Nowadays all available retail mining hardware products are still cooled with air cooling. But is it the most efficient way to cool eg. a Bitcoin Miner?
It is probably true for small Mining operations that air cooling beats Immersion cooling. But at large scale mining installations immersion cooling can bring a clear advantage.
In today’s distributor Newsletter a small announcement was made from Canaan that there will be released “board level immersion products” – Let’s see what they come up with soon.
What is Immersion Cooling Technology?
One of the simplest examples of immersion cooling is the immersion of standard air-cooled computer hardware in mineral oil. Mineral oil does not conduct, is not capacitive and therefore does not pose a threat to the electronics. Computer enthusiasts sometimes use this method with commercially available aquariums that house the hardware. The fans continue to rotate, causing the oil to circulate through the radiators – naturally at a slower rate than in the air, but with much more efficient thermal conductivity. Thus, the components are cooled while the oil first absorbs the heat and then benefits from the evaporative cooling. However, this method can not deal with high heat loads and needs from time to time refilled oil. More sophisticated immersion cooling techniques are used in flagship computers, mainframes and data centers. These systems still often use evaporative cooling and submerge the parts, but they are often a closed system, more like a hybrid solution of immersion cooling and conventional liquid cooling with pumps and external radiators. The liquid used by them is in most cases an artificial dielectric liquid with a lower boiling point than water. The liquid evaporates, condenses and drips back into the designated tank. This approach reduces the need for liquid, which is often proprietary and expensive.
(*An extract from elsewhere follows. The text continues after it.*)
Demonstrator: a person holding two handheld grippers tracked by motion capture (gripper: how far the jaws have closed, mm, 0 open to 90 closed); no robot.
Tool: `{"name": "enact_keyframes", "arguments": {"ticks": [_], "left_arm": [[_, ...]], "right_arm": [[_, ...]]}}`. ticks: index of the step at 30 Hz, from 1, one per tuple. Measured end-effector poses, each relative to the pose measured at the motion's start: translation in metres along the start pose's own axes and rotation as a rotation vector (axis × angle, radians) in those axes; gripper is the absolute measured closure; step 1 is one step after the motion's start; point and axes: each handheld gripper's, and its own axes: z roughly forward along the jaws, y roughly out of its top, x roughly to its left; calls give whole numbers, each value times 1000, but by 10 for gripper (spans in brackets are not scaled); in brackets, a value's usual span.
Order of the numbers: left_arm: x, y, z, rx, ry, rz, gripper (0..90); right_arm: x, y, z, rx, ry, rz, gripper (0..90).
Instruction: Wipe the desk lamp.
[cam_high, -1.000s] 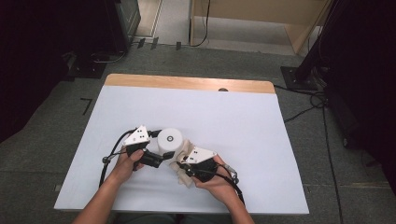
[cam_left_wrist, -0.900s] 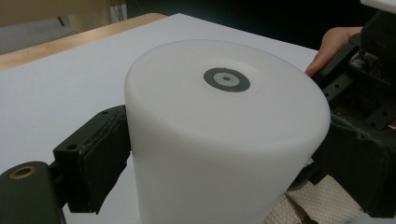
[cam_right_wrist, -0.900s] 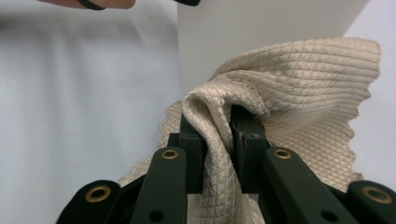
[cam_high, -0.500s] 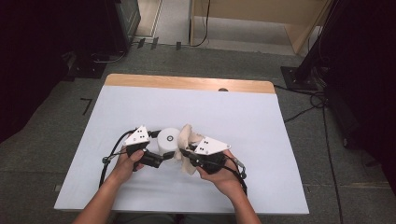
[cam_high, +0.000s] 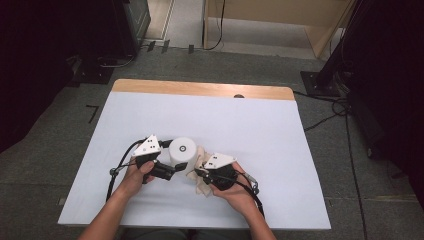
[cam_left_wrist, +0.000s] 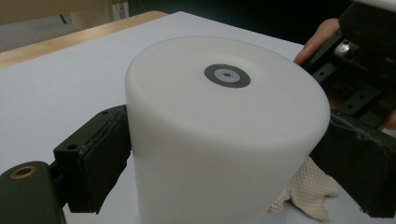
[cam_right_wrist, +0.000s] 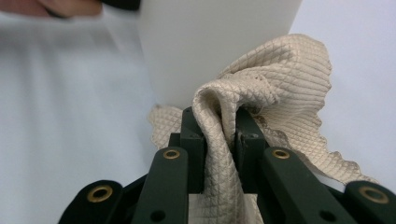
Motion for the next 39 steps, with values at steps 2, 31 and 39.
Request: {"name": "enact_keyframes", "arguments": {"ticks": [2, 31, 39], "left_arm": [[0, 0, 0, 0, 1, -5, 72], [-26, -8, 14, 68, 243, -131, 50], [-30, -7, 17, 81, 275, -127, 59]], "right_arm": [[-1, 0, 0, -4, 5, 18, 782], [-25, 5, 7, -89, -82, 122, 786], [-25, 6, 16, -107, -96, 147, 792]]}}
Immersion cooling consumes up to 99 percent less electricity than conventional data center cooling with refrigerators, heat pumps and air conditioners. The higher cooling capacity at a lower cost also enables higher system densities. Many immersion cooling systems are complex. However, simpler – yet very effective – open bathroom systems are the least expensive to run. Further advantages are the almost noiseless operation and reduced dust formation, since only a significantly reduced air flow is needed.
Liquid cooling can significantly limit the flexibility of a data center design, as systems connected to the water supply are not that easy to implement. The combination of electronic systems and water also complicates disaster recovery planning (DRP). Administrators need to know in advance how to deal with potential problems, such as rust or spills. Dielectric liquids immersion cooling simplifies many of these concerns as well as the general fear of the interplay of electricity and water. The coolant can be creatively used to transport the heat to a place where it can be useful. This too effectively leads to heat savings. Most data center immersion cooling is very costly in terms of installation. However, the power consumption costs for cooling represent one of the largest items in the operating costs, so that the investment in the immersion cooling usually after a short time amortized by the energy savings.